Querying Amazon S3 Data Using AWS Athena
The data lake is becoming increasingly popular for more than just data storage. Now we see much more flexibility with what you can do with the data lake itself – add a query engine on top to get ad hoc analytics, reporting and dashboarding, machine learning, etc. In this article we’ll look more closely at AWS S3 and AWS Athena.
How Does AWS Athena work with Amazon S3
In AWS land, AWS S3 is the de facto data lake. Many AWS users who want to start easily querying that data will use Amazon Athena, a serverless query service that allows you to run ad hoc analytics using SQL on your data. Amazon Athena is built on Presto, the open source SQL query engine that came out of Meta (Facebook) and is now an open source project housed under the Linux Foundation. One of the most popular use cases is to query S3 with Athena.
The good news about Amazon Athena is that it’s really easy to get up and running. You can simply add the service and start running queries on your S3 data lake right away. Because Athena is based on Presto, you can query data in many different formats including JSON, Apache Parquet, Apache ORC, CSV, and a few more. Many companies today use Athena to query S3.

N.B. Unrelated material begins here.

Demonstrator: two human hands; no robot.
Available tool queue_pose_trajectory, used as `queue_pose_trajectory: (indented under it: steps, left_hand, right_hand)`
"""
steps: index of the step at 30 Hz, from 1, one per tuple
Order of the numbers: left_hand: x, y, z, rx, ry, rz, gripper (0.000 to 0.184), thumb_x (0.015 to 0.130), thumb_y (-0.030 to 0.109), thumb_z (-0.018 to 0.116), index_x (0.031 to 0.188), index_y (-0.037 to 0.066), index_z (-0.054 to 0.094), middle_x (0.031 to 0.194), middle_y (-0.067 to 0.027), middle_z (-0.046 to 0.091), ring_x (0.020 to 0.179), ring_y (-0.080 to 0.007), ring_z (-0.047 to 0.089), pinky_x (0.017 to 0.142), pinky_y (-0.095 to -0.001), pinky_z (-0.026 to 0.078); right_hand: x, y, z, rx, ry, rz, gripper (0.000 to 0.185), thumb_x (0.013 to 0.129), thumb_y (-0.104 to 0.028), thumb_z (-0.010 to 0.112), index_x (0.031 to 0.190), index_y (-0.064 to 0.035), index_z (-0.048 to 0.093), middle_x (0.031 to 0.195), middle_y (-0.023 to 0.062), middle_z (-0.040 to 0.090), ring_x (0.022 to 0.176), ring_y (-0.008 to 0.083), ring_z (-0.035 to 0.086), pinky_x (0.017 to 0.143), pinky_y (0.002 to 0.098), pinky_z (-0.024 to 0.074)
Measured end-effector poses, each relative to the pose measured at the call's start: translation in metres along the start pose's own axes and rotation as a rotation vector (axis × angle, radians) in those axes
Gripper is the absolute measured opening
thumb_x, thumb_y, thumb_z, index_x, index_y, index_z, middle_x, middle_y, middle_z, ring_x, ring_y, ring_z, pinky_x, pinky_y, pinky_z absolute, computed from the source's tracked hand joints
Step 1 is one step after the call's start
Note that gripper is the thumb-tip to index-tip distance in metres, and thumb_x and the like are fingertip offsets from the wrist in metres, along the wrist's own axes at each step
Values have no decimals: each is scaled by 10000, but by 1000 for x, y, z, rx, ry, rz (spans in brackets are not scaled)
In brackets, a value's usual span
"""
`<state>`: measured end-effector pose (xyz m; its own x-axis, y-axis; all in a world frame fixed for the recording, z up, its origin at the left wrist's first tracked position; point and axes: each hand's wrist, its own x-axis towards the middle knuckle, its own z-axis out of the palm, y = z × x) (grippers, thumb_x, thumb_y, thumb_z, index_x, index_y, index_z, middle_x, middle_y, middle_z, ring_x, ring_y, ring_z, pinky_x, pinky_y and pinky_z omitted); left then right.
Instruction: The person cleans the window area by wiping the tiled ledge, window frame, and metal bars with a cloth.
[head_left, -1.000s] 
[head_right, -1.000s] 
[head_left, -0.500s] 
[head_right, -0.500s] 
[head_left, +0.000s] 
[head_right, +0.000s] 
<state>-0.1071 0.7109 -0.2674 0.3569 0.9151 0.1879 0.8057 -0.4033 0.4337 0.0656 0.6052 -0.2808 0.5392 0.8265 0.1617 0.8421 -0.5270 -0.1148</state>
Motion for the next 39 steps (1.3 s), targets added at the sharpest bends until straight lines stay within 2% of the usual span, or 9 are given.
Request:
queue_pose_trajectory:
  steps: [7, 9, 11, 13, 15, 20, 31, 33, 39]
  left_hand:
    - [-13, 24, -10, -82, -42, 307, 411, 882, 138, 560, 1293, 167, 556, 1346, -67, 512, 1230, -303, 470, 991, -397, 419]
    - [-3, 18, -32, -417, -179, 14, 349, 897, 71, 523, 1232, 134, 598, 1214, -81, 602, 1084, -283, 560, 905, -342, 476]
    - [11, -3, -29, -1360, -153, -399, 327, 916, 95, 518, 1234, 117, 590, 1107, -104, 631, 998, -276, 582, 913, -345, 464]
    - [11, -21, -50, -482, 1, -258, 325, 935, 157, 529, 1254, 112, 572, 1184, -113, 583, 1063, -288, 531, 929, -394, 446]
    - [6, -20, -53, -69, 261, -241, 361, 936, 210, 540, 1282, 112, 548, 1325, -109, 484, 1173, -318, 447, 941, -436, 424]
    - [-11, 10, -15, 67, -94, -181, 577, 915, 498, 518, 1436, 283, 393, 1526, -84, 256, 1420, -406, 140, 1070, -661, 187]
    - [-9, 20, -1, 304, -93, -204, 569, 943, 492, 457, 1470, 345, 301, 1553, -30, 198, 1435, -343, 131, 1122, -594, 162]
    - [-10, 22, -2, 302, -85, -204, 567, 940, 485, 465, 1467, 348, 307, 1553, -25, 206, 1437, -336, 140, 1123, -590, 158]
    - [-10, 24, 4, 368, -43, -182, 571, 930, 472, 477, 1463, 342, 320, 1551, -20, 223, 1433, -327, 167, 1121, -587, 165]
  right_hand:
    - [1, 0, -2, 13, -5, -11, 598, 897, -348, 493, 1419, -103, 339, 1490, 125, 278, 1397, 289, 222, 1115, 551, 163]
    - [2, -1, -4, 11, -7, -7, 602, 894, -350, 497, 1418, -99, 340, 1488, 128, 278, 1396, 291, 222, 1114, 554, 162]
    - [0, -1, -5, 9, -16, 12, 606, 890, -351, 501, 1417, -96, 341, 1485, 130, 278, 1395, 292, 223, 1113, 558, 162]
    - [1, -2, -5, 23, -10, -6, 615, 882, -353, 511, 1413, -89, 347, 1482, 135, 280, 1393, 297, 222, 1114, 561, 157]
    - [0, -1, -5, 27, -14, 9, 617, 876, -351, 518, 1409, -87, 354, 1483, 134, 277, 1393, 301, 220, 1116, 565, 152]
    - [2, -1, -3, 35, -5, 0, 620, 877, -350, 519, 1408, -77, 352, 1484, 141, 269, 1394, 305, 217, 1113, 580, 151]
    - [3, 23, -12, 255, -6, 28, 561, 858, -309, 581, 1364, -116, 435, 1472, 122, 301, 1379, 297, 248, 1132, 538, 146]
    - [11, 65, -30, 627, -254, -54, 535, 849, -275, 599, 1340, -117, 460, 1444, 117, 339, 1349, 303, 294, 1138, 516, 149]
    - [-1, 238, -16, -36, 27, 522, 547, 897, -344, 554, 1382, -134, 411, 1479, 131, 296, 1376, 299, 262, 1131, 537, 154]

How to query S3 using AWS Athena
The first thing you’ll need to do is create a new bucket in AWS S3 (or you can you an existing, though for the purposes of testing it out creating a new bucket is probably helpful). You’ll use Athena to query S3 buckets. Next, open up your AWS Management Console and go to the Athena home page. From there you have a few options in how to create a table, for this example just select the “Create table from S3 bucket data” option.
From there, AWS has made it fairly easy to get up and running in a quick 4 step process where you’ll define the database, table name, and S3 folder where data for this table will come from. You’ll select the data format, define your columns, and then set up your partitions (this is if you have a lot of data). Briefly laid out:
- Set up your Database, Table, and Folder Names & Locations
- Choose the data format you’ll be querying
- Define your columns so Athena understands your data schema
- Set up your Data Partitions if needed
Now you’re ready to start querying with Athena. You can run simple select statements on your data, giving you the ability to run SQL on your data lake.
What happens when AWS Athena hits its limits
While Athena is very easy to get up and running, it has known limitations that start impacting price performance as usage grows. That includes query limits, partition limits, deterministic performance, and some others. It’s actually why we see a lot of previous Athena users move to Ahana Cloud for Presto, our managed service for Presto on AWS.
Here’s a quick comparison between the two offerings:
Some of our customers shared why they moved from AWS Athena to Ahana Cloud. Adroitts saw 5.5X price performance improvement, faster queries, and more control after they made the switch, while SIEM leader Securonix saw 3X price performance improvement along with better performing queries.
We can help you benchmark Athena against Ahana Cloud, get in touch with us today and let’s set up a call.
What is an Open Data Lake in the Cloud?
Data-driven insights can help business and product leaders hone in on customer needs and/or find untapped opportunities. Also, analytics dashboards can be presented to customers for added value.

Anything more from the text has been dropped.